Proceeds of the private placement will be used for general corporate purposes and to increase the Corporation's working capital. If the private placement is fully subscribed, the Corporation will have 111,076,818 common shares issued and outstanding.

The completion of the private placement is subject to TSX Venture Exchange approval and other regulatory approval.

Golconda is in the business of exploration drilling in western and northern Canada, and mineral property exploration and development in British Columbia and Nevada.

This news release does not constitute an offer to sell or a solicitation of an offer to buy any of the securities in the United States. The offered securities mentioned in this press release will not be registered under the United States Securities Act of 1933, as amended (the "U.S. Securities Act") and may not be offered or sold within the United States or to, or for the account or benefit of U.S. persons except in certain transactions exempt from the registration requirements of the U.S. Securities Act.

This new release shall not constitute an offer to sell or the solicitation of an offer to buy any securities in any jurisdiction.
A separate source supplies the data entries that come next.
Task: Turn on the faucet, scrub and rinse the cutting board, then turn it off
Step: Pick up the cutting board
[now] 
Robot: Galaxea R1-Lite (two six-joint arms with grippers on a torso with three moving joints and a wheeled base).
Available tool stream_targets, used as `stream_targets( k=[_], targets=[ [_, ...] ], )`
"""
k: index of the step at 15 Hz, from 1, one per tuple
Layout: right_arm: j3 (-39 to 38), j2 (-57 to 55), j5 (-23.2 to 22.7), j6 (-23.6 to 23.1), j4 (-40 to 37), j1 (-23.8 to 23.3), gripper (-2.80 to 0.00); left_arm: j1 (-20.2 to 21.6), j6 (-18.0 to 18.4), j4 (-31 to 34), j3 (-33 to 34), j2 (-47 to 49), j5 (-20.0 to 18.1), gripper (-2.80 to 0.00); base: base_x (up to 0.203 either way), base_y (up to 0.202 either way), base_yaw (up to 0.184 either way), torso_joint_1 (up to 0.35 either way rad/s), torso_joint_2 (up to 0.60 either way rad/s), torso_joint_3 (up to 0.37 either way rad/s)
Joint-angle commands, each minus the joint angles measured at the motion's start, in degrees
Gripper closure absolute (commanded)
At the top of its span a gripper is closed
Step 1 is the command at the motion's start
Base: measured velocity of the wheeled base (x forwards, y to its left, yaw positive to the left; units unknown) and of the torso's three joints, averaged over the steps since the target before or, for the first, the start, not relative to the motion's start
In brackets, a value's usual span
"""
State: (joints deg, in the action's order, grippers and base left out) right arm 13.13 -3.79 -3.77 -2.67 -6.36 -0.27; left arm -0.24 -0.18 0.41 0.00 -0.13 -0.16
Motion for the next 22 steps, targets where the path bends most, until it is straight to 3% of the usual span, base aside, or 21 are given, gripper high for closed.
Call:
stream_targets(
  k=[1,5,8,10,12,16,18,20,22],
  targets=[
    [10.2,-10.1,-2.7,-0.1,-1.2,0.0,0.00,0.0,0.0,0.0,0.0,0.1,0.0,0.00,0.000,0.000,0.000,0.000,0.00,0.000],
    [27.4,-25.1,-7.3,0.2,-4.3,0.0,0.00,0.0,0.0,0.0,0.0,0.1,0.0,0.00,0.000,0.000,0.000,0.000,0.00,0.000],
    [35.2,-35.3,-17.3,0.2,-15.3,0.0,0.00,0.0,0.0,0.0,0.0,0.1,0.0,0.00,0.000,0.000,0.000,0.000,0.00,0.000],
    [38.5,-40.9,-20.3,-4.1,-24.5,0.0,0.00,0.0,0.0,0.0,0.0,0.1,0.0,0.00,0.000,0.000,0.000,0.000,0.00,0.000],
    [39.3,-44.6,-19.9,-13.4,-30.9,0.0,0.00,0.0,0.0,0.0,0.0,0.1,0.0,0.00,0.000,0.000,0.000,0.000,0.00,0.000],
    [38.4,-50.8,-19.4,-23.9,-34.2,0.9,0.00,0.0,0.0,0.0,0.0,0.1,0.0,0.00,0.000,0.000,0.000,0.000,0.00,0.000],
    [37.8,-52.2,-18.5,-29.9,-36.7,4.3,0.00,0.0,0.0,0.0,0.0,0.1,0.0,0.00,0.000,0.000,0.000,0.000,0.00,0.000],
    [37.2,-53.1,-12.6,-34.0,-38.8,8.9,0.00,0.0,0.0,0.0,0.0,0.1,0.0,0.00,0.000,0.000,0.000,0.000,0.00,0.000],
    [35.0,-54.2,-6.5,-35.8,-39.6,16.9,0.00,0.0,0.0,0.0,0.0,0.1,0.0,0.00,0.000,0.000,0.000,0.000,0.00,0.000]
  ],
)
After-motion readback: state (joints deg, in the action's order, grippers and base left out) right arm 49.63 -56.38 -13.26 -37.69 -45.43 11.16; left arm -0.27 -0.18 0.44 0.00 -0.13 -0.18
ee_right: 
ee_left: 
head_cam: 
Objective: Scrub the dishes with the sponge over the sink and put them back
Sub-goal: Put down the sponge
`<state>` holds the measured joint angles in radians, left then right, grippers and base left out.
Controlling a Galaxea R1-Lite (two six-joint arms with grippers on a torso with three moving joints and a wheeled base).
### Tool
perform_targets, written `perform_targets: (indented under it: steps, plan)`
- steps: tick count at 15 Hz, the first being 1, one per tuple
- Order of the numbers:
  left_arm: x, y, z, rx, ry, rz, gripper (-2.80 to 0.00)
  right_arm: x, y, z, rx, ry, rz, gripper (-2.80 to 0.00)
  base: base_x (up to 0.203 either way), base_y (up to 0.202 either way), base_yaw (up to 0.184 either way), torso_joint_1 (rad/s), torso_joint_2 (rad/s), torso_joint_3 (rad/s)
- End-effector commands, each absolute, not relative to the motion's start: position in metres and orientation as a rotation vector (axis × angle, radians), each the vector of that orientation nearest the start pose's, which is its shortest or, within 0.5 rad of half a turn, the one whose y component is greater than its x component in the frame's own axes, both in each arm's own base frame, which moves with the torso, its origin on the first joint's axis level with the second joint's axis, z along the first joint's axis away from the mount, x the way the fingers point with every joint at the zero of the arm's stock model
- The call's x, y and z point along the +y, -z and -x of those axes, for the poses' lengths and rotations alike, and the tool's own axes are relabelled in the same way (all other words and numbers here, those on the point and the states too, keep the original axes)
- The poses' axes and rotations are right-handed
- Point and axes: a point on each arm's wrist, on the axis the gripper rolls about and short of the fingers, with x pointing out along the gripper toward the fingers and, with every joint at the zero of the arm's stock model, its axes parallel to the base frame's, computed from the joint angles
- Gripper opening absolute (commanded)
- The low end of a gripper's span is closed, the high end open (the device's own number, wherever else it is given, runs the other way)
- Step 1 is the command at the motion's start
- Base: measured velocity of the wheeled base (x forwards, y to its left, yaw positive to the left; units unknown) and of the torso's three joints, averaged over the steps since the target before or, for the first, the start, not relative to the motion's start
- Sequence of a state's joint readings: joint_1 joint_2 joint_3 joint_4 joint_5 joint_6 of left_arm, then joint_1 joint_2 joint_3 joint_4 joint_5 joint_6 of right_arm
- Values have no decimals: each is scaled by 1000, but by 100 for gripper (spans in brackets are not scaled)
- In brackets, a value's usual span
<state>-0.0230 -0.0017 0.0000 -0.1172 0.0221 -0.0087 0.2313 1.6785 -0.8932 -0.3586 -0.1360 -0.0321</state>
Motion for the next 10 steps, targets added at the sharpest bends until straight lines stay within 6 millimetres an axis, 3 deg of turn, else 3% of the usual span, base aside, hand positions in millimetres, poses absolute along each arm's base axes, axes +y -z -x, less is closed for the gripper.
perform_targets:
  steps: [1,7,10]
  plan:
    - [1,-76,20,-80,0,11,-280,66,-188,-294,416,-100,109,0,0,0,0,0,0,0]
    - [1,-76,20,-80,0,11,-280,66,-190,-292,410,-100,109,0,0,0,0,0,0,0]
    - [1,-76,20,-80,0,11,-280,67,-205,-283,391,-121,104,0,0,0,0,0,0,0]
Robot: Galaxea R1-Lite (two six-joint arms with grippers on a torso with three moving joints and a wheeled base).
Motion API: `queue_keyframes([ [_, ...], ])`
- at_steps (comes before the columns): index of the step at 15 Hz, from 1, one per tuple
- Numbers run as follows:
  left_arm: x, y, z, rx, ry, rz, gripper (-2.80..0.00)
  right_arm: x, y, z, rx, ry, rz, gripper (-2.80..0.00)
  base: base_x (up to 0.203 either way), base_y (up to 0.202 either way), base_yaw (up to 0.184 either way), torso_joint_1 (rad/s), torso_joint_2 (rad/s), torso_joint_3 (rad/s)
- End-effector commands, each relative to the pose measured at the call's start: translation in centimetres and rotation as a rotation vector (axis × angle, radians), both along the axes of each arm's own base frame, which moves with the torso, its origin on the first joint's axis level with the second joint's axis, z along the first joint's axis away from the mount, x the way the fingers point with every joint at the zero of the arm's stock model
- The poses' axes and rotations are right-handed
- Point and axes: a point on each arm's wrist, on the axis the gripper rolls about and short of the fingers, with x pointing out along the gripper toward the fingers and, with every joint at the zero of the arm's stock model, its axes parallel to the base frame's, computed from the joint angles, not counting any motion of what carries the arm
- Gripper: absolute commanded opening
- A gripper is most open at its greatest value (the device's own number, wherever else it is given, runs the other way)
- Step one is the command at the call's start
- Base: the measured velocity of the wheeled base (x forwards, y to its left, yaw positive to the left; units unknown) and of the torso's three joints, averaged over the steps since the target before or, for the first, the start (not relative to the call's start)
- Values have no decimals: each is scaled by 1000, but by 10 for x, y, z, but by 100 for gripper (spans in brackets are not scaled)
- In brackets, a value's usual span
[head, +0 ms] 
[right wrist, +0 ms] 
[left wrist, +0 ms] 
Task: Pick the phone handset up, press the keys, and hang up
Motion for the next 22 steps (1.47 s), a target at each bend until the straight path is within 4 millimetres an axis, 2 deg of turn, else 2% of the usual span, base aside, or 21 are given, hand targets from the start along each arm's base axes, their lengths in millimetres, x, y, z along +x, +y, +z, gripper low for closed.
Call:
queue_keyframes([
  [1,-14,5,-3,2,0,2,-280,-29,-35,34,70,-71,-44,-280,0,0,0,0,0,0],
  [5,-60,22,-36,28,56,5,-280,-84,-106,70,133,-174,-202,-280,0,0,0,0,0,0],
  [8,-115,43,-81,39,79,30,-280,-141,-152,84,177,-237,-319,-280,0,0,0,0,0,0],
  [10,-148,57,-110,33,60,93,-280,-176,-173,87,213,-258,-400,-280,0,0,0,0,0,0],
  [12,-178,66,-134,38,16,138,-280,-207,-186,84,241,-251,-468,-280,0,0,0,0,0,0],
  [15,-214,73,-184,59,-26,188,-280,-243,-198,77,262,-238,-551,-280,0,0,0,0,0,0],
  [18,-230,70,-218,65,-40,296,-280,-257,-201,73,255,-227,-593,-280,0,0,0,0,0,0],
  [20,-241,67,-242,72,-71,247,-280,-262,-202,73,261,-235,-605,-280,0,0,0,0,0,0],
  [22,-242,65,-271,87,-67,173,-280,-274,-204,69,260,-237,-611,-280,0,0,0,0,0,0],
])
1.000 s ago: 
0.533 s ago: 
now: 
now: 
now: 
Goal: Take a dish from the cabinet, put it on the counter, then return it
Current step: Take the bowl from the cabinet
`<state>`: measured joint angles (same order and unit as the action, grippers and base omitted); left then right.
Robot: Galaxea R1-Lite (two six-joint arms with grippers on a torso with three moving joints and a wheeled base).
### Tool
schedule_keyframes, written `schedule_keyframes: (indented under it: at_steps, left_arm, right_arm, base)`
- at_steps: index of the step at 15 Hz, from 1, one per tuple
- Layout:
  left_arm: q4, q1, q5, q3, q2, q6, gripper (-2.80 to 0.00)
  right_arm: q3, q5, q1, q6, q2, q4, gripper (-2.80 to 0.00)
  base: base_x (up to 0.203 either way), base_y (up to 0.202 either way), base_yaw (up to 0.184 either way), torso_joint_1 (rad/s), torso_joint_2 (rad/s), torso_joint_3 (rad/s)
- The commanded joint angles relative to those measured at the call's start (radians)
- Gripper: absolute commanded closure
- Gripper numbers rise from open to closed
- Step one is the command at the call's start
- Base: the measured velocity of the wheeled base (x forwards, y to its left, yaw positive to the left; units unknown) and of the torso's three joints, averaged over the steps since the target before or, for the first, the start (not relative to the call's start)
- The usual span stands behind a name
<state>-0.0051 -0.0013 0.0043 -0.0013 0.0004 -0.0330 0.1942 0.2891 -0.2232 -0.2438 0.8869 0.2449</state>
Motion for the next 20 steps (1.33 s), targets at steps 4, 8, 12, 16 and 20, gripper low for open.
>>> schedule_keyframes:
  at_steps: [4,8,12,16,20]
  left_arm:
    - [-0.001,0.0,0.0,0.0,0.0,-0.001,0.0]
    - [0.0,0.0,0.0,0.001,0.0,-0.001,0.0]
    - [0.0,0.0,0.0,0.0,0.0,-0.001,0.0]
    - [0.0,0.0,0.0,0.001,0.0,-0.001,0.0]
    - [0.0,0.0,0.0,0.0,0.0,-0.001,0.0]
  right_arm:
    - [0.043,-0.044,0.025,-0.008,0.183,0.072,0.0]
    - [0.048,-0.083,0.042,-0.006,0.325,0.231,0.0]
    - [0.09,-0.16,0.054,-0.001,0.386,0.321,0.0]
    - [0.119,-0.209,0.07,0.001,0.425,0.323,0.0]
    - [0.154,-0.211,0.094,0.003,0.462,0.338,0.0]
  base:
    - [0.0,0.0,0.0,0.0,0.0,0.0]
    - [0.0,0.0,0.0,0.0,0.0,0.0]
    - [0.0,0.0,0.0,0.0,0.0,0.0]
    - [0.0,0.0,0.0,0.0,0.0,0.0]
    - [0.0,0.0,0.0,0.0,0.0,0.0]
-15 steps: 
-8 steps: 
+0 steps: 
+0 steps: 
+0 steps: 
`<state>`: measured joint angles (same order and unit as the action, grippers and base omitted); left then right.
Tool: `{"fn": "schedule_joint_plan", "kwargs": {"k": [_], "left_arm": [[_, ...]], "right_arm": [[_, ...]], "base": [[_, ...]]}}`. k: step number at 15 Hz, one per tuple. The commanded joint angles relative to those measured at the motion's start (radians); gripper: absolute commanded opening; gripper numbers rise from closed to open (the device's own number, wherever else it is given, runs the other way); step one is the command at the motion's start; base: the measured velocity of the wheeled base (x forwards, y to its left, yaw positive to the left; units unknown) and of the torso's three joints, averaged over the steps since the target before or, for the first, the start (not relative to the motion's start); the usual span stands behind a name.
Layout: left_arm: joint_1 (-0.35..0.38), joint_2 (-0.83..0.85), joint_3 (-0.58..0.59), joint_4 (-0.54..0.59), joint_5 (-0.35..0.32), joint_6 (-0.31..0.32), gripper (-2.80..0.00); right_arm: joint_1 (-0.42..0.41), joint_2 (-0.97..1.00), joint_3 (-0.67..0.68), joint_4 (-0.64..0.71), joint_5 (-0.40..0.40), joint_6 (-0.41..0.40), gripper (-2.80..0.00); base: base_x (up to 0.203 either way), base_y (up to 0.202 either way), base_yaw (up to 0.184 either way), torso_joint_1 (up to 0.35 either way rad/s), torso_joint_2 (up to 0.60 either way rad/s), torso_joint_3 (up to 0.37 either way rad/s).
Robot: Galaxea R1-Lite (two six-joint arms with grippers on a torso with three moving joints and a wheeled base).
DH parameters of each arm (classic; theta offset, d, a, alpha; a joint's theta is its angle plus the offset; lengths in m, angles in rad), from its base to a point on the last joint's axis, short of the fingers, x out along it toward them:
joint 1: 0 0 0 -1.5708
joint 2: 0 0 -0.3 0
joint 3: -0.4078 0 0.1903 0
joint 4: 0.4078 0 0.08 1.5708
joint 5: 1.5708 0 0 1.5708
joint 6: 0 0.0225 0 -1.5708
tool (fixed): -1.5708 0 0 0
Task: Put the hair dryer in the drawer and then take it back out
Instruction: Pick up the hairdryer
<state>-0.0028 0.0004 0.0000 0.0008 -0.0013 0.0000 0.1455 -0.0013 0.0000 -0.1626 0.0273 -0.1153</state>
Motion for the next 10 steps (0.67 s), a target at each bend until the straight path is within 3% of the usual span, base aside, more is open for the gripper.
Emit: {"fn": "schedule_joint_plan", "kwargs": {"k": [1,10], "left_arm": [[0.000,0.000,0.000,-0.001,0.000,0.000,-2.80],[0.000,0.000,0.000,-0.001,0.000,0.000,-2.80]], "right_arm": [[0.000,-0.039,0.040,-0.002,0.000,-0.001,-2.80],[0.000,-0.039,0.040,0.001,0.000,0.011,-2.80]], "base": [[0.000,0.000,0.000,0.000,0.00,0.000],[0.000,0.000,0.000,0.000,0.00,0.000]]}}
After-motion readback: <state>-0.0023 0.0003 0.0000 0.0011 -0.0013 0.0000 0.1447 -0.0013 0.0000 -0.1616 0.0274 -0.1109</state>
This news release may contain certain forward-looking information. All statements included herein, other than statements of historical fact, are forward-looking information and such information involves various risks and uncertainties. There can be no assurance that such information will prove to be accurate, and actual results and future events could differ materially from those anticipated in such information. A description of assumptions used to develop such forward-looking information and a description of risk factors that may cause actual results to differ materially from forward-looking information can be found in the Corporation's disclosure documents on the SEDAR website at www.sedar.com. The Corporation does not undertake to update any forward-looking information except in accordance with applicable securities laws.

NEITHER TSX VENTURE EXCHANGE NOR ITS REGULATION SERVICES PROVIDER (AS THAT TERM IS DEFINED IN THE POLICIES OF THE TSX VENTURE EXCHANGE) ACCEPTS RESPONSIBILITY FOR THE ADEQUACY OR ACCURACY OF THIS RELEASE.